### YOUR TASK:
Begin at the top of the listing below. Write each line out exactly, ending with the line that holds "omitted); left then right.".
^^^^^^^^
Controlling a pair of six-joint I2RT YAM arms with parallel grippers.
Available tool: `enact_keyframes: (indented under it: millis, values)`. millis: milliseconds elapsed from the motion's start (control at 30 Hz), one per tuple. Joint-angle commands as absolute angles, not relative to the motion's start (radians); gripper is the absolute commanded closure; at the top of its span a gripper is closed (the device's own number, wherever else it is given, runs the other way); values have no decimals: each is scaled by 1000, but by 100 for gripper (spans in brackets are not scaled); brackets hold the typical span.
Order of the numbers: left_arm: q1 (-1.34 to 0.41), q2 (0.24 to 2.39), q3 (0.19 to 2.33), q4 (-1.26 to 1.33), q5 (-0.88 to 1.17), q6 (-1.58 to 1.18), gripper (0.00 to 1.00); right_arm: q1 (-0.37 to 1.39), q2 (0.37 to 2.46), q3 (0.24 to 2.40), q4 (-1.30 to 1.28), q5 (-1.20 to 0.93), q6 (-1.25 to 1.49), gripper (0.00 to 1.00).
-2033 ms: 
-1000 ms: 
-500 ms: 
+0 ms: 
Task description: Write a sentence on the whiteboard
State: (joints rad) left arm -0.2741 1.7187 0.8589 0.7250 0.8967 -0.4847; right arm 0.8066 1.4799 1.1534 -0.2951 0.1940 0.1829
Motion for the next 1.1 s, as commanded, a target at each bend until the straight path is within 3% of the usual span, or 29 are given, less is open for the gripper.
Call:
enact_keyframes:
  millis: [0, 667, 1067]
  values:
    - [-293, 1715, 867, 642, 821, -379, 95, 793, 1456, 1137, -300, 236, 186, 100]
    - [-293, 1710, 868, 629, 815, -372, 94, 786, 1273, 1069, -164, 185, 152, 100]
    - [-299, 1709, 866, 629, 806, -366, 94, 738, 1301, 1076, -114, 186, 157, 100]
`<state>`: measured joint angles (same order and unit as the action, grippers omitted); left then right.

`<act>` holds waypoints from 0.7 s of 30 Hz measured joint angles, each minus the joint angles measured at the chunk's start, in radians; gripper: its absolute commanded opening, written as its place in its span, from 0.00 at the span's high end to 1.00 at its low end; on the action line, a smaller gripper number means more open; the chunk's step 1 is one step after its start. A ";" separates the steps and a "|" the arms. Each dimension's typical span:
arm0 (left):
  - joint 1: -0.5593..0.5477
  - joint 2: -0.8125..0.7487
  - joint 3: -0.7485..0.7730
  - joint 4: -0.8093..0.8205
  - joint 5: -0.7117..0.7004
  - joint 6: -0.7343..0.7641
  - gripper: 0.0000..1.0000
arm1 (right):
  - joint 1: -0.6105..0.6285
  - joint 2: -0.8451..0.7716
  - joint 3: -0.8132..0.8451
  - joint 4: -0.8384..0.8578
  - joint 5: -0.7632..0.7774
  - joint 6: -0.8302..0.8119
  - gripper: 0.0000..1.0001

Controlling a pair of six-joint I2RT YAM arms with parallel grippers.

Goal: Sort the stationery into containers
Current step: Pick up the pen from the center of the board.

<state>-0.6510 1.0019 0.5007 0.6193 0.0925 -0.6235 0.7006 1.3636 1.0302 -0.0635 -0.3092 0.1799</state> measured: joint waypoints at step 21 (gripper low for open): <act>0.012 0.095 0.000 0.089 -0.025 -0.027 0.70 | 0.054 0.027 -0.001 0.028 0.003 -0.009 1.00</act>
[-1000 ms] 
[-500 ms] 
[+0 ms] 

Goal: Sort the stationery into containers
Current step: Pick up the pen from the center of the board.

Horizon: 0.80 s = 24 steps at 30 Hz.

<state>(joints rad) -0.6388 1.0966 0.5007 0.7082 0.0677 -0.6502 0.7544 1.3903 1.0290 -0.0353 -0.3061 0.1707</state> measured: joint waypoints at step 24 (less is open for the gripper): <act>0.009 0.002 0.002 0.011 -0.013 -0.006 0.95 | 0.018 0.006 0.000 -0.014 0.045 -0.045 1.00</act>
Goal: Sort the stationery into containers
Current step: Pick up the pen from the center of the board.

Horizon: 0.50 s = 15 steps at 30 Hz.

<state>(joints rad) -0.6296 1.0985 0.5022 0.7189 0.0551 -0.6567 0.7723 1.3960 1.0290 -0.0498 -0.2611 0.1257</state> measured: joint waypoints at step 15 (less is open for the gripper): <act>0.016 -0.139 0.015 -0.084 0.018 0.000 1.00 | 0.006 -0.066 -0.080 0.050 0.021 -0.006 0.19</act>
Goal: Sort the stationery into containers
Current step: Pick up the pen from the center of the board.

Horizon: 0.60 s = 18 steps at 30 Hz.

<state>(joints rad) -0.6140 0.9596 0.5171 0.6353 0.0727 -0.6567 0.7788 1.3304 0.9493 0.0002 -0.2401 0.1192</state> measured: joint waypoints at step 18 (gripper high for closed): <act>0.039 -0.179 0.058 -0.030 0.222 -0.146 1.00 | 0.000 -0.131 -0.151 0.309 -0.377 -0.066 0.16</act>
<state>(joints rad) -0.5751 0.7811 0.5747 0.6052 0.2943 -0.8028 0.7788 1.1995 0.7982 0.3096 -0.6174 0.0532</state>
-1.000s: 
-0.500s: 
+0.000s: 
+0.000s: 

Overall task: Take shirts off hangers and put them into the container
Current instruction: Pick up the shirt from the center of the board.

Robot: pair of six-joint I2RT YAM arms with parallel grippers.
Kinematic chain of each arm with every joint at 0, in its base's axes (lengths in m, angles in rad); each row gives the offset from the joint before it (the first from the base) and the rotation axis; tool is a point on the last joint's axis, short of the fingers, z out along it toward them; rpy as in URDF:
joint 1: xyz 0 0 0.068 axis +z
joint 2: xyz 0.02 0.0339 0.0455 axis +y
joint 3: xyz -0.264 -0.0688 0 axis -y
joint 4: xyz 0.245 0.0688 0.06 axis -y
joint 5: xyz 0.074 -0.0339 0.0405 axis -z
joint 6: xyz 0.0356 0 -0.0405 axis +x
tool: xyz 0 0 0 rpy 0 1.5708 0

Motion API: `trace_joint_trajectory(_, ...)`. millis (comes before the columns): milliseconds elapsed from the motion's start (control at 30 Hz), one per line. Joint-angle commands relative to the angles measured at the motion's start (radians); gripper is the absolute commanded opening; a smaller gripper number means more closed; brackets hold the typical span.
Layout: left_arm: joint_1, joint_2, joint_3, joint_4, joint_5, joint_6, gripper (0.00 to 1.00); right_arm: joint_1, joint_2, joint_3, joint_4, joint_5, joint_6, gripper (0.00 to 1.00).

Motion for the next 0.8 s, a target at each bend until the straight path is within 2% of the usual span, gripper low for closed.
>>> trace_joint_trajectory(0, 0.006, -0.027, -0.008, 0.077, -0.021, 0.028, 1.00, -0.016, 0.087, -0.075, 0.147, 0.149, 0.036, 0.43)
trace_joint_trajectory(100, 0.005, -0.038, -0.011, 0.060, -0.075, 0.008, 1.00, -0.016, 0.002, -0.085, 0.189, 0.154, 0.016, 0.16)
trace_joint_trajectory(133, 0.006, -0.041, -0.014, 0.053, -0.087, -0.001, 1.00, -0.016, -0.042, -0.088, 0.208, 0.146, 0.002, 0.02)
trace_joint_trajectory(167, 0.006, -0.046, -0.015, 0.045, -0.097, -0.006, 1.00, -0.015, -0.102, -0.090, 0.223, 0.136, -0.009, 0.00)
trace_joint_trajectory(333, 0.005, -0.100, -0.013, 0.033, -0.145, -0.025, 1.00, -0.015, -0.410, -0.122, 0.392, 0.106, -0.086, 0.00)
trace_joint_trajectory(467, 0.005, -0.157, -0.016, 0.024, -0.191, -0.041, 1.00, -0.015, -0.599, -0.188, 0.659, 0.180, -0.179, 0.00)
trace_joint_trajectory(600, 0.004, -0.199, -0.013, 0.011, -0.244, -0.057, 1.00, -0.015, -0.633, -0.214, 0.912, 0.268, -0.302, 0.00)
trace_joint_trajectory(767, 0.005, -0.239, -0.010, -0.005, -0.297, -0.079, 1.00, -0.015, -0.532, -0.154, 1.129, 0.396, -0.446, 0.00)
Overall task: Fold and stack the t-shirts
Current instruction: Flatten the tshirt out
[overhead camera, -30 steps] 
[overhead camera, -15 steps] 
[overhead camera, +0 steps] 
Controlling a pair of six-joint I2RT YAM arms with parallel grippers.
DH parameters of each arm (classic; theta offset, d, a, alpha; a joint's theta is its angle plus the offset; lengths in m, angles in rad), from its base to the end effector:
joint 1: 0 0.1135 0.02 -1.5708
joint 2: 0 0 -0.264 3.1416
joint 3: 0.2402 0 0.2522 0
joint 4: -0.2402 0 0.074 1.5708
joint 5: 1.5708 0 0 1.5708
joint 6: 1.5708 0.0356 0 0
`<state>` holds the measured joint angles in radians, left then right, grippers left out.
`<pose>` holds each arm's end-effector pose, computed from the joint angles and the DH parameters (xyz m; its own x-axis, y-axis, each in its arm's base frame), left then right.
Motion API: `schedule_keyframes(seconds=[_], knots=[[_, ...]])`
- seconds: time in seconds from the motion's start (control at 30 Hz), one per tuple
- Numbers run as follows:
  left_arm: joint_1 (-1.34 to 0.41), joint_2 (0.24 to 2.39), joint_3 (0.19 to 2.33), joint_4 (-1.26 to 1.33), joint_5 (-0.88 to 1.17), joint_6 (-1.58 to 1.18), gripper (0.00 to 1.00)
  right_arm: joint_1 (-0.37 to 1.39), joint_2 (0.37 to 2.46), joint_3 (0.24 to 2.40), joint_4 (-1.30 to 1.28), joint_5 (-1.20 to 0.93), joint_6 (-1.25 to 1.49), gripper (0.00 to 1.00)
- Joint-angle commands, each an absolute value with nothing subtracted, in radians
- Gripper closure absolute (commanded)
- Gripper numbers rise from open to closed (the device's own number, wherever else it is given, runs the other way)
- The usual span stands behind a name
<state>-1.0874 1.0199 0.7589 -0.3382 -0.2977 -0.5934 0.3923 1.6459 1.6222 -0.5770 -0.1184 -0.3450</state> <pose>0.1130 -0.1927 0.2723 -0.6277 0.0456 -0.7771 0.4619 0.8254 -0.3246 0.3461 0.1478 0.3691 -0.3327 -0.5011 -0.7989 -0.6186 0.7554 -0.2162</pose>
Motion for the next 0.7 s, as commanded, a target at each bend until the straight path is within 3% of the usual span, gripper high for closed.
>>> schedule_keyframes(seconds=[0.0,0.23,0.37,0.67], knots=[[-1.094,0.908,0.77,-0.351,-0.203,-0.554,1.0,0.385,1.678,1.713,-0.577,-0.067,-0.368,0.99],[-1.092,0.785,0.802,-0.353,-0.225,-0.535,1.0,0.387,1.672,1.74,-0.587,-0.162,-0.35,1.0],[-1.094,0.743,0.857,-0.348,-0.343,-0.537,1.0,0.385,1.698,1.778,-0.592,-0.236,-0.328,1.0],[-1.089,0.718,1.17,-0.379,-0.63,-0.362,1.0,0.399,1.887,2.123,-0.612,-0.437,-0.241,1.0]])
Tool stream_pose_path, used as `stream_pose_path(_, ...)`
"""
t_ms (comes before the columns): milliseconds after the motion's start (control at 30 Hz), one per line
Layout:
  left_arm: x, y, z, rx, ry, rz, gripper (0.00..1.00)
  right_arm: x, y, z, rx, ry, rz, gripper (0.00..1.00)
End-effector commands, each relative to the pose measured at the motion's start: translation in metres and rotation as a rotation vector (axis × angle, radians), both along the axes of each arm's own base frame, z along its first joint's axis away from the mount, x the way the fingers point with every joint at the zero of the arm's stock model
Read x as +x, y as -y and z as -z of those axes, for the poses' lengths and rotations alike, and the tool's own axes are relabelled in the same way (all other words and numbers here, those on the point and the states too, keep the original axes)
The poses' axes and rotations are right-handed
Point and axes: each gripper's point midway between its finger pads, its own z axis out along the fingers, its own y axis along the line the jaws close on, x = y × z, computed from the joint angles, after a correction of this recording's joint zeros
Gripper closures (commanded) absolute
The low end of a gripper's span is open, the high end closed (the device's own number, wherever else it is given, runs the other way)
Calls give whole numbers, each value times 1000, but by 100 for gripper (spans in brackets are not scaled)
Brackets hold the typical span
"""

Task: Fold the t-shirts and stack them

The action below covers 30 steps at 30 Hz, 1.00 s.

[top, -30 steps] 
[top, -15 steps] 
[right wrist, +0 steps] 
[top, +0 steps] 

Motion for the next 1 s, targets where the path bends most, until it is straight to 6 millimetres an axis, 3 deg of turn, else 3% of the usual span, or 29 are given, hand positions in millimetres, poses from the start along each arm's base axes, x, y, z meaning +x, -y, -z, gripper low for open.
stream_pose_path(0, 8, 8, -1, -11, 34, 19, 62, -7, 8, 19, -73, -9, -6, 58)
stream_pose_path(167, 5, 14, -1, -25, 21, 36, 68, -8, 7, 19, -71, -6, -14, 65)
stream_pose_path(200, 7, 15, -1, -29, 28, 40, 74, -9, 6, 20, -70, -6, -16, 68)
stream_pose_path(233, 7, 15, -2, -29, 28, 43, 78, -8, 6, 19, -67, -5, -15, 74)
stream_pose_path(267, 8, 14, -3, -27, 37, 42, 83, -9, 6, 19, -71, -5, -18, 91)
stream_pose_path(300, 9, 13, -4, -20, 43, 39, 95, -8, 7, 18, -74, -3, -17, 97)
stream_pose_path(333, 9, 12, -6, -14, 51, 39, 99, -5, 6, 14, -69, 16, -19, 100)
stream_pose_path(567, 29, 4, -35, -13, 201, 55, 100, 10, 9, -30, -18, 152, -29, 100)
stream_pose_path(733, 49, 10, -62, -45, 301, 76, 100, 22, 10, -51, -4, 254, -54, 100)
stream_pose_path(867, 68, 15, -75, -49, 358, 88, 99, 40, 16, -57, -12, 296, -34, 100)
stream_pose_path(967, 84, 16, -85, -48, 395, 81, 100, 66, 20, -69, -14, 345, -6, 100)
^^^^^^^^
### REPLY:
Controlling a pair of six-joint I2RT YAM arms with parallel grippers.
Available tool: `enact_keyframes: (indented under it: millis, values)`. millis: milliseconds elapsed from the motion's start (control at 30 Hz), one per tuple. Joint-angle commands as absolute angles, not relative to the motion's start (radians); gripper is the absolute commanded closure; at the top of its span a gripper is closed (the device's own number, wherever else it is given, runs the other way); values have no decimals: each is scaled by 1000, but by 100 for gripper (spans in brackets are not scaled); brackets hold the typical span.
Order of the numbers: left_arm: q1 (-1.34 to 0.41), q2 (0.24 to 2.39), q3 (0.19 to 2.33), q4 (-1.26 to 1.33), q5 (-0.88 to 1.17), q6 (-1.58 to 1.18), gripper (0.00 to 1.00); right_arm: q1 (-0.37 to 1.39), q2 (0.37 to 2.46), q3 (0.24 to 2.40), q4 (-1.30 to 1.28), q5 (-1.20 to 0.93), q6 (-1.25 to 1.49), gripper (0.00 to 1.00).
-2033 ms: 
-1000 ms: 
-500 ms: 
+0 ms: 
Task description: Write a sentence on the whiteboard
State: (joints rad) left arm -0.2741 1.7187 0.8589 0.7250 0.8967 -0.4847; right arm 0.8066 1.4799 1.1534 -0.2951 0.1940 0.1829
Motion for the next 1.1 s, as commanded, a target at each bend until the straight path is within 3% of the usual span, or 29 are given, less is open for the gripper.
Call:
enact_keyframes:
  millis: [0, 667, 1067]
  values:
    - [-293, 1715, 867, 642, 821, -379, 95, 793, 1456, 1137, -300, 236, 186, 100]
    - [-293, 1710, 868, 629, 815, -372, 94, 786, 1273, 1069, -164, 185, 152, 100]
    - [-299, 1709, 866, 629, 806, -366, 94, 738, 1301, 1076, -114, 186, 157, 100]
`<state>`: measured joint angles (same order and unit as the action, grippers omitted); left then right.

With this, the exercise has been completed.